▸ **Exercise directions**: State, as a number alone, how many lines of the data contain the string "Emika".

▸ **Stored entries**:
========================
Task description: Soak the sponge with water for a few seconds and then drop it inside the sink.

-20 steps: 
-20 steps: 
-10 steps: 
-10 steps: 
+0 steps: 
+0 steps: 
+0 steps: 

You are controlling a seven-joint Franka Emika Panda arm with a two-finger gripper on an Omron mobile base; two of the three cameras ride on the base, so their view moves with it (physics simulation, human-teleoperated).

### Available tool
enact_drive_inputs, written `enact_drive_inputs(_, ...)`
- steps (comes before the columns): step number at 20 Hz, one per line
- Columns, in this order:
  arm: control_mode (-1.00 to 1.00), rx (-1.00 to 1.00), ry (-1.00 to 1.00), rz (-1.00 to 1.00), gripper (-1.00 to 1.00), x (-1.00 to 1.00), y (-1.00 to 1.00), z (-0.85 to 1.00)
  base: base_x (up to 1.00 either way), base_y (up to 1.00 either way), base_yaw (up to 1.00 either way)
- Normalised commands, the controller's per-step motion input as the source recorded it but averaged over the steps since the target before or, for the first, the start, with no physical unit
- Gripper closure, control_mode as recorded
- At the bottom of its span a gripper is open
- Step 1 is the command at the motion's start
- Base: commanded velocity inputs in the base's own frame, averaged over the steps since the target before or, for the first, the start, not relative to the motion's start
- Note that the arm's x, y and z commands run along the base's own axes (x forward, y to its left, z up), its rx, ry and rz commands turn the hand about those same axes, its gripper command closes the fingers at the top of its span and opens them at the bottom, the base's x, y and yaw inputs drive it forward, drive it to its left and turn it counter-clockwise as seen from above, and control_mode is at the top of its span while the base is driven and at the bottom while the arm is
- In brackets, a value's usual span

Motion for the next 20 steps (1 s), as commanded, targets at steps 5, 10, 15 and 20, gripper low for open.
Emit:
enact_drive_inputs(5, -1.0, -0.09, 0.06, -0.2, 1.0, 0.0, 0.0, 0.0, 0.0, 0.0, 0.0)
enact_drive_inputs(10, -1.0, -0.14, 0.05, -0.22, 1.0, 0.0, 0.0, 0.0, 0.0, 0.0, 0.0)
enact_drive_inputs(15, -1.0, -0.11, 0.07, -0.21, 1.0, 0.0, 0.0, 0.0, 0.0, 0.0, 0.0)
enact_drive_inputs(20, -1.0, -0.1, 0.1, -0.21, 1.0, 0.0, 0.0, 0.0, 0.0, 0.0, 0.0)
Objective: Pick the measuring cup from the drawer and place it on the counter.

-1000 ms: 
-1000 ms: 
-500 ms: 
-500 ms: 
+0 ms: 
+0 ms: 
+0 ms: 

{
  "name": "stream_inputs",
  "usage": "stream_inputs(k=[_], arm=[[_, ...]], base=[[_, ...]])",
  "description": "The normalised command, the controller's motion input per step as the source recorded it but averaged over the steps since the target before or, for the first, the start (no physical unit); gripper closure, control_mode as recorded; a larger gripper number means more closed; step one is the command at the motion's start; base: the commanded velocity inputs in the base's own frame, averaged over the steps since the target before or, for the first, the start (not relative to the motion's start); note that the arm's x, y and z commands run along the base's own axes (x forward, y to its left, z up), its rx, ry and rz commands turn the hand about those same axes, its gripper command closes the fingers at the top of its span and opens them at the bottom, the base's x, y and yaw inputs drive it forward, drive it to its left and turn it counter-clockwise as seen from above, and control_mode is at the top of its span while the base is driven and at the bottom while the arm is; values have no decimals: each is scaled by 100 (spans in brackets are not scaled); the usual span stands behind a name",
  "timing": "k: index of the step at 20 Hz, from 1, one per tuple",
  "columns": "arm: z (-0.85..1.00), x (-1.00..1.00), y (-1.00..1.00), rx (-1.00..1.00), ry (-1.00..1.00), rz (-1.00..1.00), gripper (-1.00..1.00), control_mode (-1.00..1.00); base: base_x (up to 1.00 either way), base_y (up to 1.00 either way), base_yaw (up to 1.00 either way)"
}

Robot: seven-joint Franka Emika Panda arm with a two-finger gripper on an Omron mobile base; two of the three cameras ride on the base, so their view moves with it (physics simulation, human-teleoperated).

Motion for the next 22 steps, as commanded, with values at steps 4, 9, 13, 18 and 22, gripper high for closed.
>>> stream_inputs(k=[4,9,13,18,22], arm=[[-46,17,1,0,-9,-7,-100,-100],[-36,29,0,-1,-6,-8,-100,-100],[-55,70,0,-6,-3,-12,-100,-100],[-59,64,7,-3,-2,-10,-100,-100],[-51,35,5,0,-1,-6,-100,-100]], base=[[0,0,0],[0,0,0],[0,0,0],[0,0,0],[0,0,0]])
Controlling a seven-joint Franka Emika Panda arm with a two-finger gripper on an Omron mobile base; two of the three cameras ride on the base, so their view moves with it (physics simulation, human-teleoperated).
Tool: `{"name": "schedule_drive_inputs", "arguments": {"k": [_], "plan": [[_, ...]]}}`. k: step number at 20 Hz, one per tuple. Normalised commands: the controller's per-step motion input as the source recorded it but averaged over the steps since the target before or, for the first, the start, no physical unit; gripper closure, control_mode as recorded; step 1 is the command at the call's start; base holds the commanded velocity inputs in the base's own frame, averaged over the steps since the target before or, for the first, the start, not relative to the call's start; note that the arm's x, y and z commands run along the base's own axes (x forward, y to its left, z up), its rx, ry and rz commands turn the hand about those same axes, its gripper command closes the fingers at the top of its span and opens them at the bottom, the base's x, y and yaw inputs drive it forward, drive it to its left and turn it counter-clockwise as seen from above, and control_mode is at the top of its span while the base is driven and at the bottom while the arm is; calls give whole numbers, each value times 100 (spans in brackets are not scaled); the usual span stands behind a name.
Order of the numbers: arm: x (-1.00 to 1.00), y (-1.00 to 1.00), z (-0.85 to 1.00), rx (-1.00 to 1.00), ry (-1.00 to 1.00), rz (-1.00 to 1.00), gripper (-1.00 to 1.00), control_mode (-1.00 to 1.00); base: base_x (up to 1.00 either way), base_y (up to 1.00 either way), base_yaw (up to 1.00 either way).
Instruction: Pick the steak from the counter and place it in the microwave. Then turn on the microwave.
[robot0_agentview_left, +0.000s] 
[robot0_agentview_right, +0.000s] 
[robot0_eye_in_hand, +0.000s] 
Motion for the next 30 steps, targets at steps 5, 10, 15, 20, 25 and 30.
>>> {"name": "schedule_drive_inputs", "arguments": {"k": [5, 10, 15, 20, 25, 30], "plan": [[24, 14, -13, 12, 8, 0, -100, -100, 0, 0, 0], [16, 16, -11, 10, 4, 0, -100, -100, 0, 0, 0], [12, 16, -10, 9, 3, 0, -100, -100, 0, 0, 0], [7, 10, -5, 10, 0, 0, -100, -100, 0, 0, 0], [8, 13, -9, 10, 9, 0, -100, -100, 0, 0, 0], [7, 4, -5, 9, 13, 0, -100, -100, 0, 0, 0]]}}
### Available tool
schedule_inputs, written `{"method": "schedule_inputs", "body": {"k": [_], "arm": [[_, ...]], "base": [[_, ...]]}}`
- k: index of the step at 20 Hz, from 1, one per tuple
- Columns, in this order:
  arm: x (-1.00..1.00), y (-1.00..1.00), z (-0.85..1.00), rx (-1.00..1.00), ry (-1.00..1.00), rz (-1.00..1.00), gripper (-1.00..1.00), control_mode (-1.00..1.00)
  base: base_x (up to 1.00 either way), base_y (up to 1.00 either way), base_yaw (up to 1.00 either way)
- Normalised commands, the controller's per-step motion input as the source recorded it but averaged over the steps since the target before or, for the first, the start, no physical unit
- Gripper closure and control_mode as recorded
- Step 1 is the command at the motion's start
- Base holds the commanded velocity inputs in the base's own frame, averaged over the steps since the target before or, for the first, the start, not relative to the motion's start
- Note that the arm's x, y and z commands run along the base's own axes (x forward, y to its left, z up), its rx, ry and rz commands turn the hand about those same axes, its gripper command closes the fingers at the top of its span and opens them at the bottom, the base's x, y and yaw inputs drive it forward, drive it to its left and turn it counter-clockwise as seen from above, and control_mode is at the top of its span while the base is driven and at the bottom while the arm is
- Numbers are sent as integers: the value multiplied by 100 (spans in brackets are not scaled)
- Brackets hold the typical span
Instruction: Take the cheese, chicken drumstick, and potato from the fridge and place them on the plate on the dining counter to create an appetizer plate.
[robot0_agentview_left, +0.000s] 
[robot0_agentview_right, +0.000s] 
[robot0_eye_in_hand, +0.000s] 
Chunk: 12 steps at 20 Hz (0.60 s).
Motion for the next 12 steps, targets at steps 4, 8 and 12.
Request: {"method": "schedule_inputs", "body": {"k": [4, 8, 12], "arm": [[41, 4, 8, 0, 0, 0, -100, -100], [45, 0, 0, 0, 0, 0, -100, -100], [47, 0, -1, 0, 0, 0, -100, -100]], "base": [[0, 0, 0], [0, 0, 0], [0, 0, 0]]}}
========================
▸ **Answer area**: 3